Name a solution that isn't scientist militias. Ha! Impossible because now you're just thinking about scientist militias.

[–] MisterD@lemmy.ca 1 points 4 weeks ago (1 children)

The irony is that if the weather goes to shit then how do these rich assholes think people will be able to drive around. Everything will be destroyed by climate change. No roads, no destinations to go to.

[–] cyborganism@lemmy.ca 7 points 4 weeks ago (1 children)

They don't give a shit. All they think about is making money right now. They'll sell their own mother if it means making an extra buck.

That's how these people think.

[–] Yawweee877h444@lemmy.world 1 points 4 weeks ago

Exactly. And our society is structured in a way that promotes those types of people straight to the top of all decision making, in business and government.

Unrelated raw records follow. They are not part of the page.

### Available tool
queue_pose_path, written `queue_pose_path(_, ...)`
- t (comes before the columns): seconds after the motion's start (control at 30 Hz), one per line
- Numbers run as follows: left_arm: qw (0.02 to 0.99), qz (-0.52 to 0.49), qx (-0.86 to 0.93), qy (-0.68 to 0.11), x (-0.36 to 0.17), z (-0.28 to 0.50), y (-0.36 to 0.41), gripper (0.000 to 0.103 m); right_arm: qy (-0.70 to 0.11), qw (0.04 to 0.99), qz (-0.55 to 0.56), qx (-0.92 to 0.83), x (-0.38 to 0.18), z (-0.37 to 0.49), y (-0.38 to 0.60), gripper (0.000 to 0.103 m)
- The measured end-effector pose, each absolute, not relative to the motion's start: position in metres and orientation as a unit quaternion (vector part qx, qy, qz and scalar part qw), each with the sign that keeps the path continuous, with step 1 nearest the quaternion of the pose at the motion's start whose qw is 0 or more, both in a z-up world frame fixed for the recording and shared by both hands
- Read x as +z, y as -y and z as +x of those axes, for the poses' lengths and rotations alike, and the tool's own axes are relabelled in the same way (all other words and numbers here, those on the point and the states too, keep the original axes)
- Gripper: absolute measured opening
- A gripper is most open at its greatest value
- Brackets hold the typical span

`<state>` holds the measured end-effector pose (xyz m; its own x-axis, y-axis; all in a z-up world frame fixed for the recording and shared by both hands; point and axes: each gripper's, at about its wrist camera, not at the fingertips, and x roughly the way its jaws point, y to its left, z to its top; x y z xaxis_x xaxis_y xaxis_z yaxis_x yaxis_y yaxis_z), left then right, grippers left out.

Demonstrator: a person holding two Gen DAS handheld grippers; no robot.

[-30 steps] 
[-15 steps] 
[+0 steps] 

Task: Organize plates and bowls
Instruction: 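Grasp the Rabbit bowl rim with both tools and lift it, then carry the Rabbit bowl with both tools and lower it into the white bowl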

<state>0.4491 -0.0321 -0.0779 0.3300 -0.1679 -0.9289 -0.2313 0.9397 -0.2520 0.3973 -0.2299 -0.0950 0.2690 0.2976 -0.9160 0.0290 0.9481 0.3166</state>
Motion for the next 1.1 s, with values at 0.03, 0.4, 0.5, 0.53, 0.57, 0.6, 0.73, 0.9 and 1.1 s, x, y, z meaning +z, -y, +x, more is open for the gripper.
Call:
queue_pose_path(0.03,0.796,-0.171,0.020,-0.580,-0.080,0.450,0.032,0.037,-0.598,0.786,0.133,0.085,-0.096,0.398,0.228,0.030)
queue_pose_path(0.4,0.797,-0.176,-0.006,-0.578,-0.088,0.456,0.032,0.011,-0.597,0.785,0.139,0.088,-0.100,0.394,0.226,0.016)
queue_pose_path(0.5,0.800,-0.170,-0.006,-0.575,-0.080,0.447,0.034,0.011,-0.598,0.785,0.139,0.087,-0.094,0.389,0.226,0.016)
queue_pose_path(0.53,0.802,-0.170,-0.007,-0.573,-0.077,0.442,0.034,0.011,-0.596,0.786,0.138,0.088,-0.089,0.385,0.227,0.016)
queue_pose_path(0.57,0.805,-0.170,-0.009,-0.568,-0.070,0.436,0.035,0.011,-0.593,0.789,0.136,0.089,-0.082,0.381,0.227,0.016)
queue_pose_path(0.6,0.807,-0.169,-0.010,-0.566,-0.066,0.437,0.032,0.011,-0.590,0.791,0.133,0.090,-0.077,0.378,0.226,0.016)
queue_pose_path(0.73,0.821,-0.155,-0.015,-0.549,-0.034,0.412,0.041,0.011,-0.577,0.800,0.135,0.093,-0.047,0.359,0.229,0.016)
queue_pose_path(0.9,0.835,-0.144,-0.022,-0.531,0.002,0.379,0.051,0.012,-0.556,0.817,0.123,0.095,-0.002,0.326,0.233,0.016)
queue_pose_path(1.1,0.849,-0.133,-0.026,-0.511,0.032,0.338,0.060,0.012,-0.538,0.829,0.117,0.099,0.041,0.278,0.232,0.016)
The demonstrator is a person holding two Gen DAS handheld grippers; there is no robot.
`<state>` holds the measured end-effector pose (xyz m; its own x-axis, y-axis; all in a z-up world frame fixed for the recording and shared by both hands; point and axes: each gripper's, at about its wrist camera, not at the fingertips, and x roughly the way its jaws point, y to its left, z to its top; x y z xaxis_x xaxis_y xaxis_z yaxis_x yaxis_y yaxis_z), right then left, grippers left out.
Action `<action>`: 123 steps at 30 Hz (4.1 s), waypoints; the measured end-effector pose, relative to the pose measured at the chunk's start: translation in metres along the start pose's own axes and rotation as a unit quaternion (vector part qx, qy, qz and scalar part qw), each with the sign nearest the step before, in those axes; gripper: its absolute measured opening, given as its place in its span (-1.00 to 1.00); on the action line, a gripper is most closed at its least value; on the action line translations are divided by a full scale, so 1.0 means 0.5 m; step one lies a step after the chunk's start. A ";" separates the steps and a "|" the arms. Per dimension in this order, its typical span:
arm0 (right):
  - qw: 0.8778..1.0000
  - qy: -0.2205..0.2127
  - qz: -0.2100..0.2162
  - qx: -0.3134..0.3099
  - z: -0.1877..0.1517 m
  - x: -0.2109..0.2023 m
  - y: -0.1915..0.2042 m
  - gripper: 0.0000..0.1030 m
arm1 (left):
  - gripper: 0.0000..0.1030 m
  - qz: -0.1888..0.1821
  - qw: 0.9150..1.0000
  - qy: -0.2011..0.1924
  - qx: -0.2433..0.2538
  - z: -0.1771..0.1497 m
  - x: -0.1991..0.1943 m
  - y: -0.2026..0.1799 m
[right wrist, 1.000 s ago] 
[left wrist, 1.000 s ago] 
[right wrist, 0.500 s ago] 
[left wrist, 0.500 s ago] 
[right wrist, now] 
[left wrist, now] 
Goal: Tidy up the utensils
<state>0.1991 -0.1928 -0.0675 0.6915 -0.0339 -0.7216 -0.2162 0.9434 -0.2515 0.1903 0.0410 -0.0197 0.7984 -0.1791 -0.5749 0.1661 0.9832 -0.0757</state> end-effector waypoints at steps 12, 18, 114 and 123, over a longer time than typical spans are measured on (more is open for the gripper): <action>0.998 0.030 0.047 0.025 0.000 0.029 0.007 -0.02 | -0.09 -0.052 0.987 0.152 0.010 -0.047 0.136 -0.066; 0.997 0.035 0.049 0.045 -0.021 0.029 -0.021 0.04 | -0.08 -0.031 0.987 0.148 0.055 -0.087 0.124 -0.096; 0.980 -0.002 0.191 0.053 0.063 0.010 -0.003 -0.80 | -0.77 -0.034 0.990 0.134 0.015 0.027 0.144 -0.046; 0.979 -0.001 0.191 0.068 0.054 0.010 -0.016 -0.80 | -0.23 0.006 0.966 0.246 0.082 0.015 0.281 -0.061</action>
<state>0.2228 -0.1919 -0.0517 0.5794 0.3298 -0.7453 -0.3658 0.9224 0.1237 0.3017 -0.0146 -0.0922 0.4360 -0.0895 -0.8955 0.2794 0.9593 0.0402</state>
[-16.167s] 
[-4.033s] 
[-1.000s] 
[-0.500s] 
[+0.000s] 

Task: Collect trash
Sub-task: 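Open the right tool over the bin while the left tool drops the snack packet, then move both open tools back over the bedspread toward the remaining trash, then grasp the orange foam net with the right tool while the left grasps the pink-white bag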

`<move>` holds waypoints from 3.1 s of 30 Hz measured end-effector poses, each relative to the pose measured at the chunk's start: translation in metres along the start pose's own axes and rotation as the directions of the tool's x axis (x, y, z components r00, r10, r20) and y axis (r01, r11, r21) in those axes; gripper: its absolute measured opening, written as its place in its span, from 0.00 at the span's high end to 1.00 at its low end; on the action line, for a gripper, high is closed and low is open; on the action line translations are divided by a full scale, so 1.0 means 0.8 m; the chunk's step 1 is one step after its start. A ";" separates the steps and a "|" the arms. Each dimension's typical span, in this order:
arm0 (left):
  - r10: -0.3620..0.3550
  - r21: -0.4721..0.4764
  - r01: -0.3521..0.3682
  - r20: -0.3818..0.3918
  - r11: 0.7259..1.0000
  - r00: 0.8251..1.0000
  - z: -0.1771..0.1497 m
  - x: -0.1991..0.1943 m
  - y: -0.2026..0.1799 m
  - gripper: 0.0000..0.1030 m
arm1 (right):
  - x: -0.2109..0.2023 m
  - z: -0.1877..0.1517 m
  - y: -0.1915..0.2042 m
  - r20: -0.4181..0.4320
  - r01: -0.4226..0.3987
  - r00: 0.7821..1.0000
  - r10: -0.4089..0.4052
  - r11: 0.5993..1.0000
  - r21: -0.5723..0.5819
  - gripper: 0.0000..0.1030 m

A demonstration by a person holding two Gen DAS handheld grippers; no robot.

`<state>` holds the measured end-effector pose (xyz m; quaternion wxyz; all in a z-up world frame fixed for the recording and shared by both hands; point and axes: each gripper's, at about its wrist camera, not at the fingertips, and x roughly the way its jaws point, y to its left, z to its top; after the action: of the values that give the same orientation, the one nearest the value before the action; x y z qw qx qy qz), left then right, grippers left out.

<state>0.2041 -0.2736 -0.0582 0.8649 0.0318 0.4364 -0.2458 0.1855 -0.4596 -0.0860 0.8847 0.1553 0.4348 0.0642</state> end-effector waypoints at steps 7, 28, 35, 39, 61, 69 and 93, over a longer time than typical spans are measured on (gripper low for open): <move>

Someone who makes altruistic decisions, well, their business would fail day one as they wouldn't be able to compete. And in gov't they simply wouldn't get any votes.

There are outliers of course, just not enough to have a big enough impact.

[–] Sanctus@lemmy.world 16 points 4 weeks ago (1 children)

Its absolutely insane to me that 118 countries tries to rely on the thing we are destroying to save it. I know the carbon sinks are just there doing their thing. But that just doesnt seem like solid logic in a fragile system. You need to place the excess carbon elsewhere.

[–] shalafi@lemmy.world 9 points 4 weeks ago (1 children)

I read it like, we did rely on carbon sinks to keep doing their thing at a certain rate. Excess CO2 was a factor on top of that.

But now it seems we're seeing carbon sinks flat line, not keeping the steady state we had assumed was constant, unchanging.

If true, that's a hell of a tipping point. Am I reading you right?

[–] Sanctus@lemmy.world 3 points 4 weeks ago

I was more or less referring to relying on those sinks to hit carbon goals. I know they are there so its cheaper to include them. But we really need to be eliminating this completely without relying on nature. Especially if we want to continue our meddling as it is.

[–] Yawweee877h444@lemmy.world 16 points 4 weeks ago

We're doomed lol.

Smoke 'em if ya gottem.

[–] houseofleft@slrpnk.net 4 points 4 weeks ago (1 children)

Does anyone have link to some more information on the science of why this is happening?

The article references a bunch of causes, like deforestation, ocean poisening affecting the ocean carbon pump, extreme heat etc. Are there any studies/data that try to break down where the impact comes from?